## Your objective
Output the line containing "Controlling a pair" and each line after it through the end of the data, exactly as written, with pictures left out.

## Recorded data
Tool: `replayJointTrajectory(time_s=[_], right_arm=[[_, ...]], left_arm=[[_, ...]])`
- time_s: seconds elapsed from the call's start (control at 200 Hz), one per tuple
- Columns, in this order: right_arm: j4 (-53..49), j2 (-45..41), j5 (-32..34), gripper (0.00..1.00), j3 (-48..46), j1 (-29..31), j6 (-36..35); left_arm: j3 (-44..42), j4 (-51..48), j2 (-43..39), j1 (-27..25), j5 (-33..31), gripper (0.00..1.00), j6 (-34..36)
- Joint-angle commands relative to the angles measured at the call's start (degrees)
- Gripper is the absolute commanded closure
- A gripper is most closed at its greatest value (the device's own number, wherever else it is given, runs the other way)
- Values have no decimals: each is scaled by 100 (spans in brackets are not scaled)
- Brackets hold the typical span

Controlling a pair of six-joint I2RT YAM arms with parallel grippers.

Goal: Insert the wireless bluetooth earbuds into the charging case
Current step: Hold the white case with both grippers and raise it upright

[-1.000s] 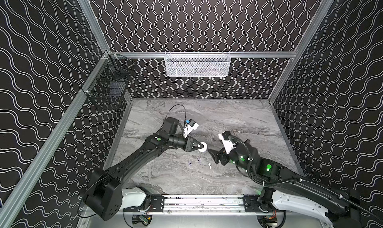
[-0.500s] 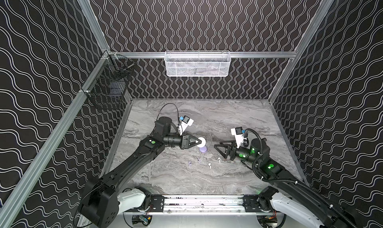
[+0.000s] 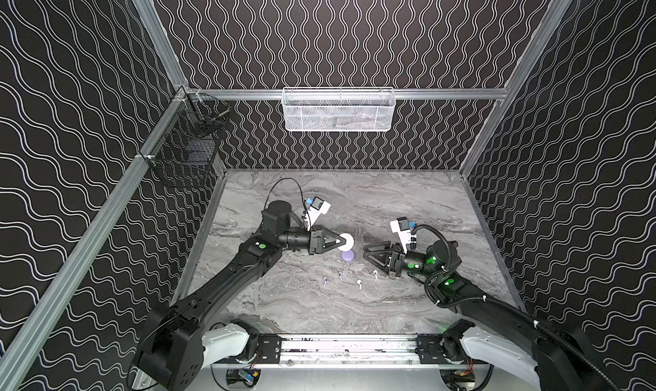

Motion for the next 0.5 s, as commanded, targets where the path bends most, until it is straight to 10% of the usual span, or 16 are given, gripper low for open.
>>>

## Written reply
Controlling a pair of six-joint I2RT YAM arms with parallel grippers.

Goal: Insert the wireless bluetooth earbuds into the charging case
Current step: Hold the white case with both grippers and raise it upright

[-1.000s] 
[-0.500s] 
[+0.000s] 

Motion for the next 0.5 s, as commanded, targets where the path bends most, until it is straight to 10% of the usual span, or 16 are given, gripper low for open.
>>>

This output is now complete.